A process for preparing ceftinir of the following formula (I) characterized by removing the trityl oxime protecting group of the following formula (II) in the presence of an acid. The method according to claim 1, wherein the acid is one selected from inorganic acids, organic acids and acidic hydrogen ion exchange resins. The method of claim 2, wherein the inorganic acid is one selected from hydrochloric acid, hydrobromic acid, hydroiodic acid, sulfuric acid, and Lewis acid.

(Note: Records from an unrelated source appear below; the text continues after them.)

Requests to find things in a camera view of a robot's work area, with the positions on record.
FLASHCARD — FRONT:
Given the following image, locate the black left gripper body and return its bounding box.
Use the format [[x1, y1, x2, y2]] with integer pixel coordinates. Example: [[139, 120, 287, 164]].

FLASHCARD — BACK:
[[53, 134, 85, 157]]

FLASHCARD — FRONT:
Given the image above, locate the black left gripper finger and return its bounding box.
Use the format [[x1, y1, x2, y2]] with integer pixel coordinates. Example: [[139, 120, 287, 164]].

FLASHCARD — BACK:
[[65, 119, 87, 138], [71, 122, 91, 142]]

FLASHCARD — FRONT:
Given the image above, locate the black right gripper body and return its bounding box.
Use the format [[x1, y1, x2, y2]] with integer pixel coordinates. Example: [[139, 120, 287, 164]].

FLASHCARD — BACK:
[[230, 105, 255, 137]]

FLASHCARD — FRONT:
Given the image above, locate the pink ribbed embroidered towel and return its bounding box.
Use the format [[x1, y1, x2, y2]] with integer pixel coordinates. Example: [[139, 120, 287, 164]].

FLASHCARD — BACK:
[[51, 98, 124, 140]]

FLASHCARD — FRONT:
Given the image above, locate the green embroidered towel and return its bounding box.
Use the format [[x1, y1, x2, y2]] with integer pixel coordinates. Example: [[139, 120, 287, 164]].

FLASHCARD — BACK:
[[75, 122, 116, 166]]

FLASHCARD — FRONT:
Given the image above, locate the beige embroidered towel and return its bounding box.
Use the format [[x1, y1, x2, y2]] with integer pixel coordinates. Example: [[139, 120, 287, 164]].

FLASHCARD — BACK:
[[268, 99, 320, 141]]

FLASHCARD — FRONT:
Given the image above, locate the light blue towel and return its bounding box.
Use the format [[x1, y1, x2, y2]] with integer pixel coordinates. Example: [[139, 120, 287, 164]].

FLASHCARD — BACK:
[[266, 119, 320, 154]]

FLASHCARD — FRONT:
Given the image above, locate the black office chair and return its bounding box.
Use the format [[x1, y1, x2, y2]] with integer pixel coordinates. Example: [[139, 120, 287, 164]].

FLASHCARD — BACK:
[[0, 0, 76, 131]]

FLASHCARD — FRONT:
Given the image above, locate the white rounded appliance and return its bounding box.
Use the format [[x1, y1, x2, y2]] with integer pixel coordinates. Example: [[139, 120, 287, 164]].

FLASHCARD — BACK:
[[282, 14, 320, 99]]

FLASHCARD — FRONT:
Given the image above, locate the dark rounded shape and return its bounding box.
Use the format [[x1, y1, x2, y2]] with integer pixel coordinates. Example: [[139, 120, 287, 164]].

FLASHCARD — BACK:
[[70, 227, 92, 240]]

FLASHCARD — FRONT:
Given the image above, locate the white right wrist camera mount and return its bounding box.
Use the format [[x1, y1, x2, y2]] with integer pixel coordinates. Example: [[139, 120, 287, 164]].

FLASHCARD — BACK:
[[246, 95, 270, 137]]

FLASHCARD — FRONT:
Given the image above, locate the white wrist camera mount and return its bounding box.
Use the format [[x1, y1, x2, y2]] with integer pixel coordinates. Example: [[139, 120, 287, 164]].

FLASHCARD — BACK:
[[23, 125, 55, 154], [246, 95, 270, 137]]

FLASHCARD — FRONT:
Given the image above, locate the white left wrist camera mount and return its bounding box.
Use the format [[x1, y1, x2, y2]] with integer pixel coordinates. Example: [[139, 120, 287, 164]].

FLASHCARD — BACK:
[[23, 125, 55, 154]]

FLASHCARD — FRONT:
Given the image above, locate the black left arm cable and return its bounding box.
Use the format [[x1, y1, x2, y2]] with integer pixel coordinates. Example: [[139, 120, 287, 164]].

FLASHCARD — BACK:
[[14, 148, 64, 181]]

The method according to claim 3, wherein the Lewis acid is one selected from boron trifluoride, boron trifluoride ethyl etherate, aluminum trichloride, antimony pentachloride, ferric chloride, tin chloride, titanium tetrachloride, and zinc chloride. The method according to claim 2, wherein the organic acid is one selected from acetic acid, formic acid, trifluoroacetic acid, methanesulfonic acid, benzenesulfonic acid and p-toluenesulfonic acid. The process of claim 2 wherein the reaction is carried out in the presence of a cation scavenger when using Lewis or organic acids. The method of claim 6 wherein the cation scavenger is anisole. The process according to claim 1, wherein the acid is used in 1 to 20 equivalent times with respect to the compound of formula (II).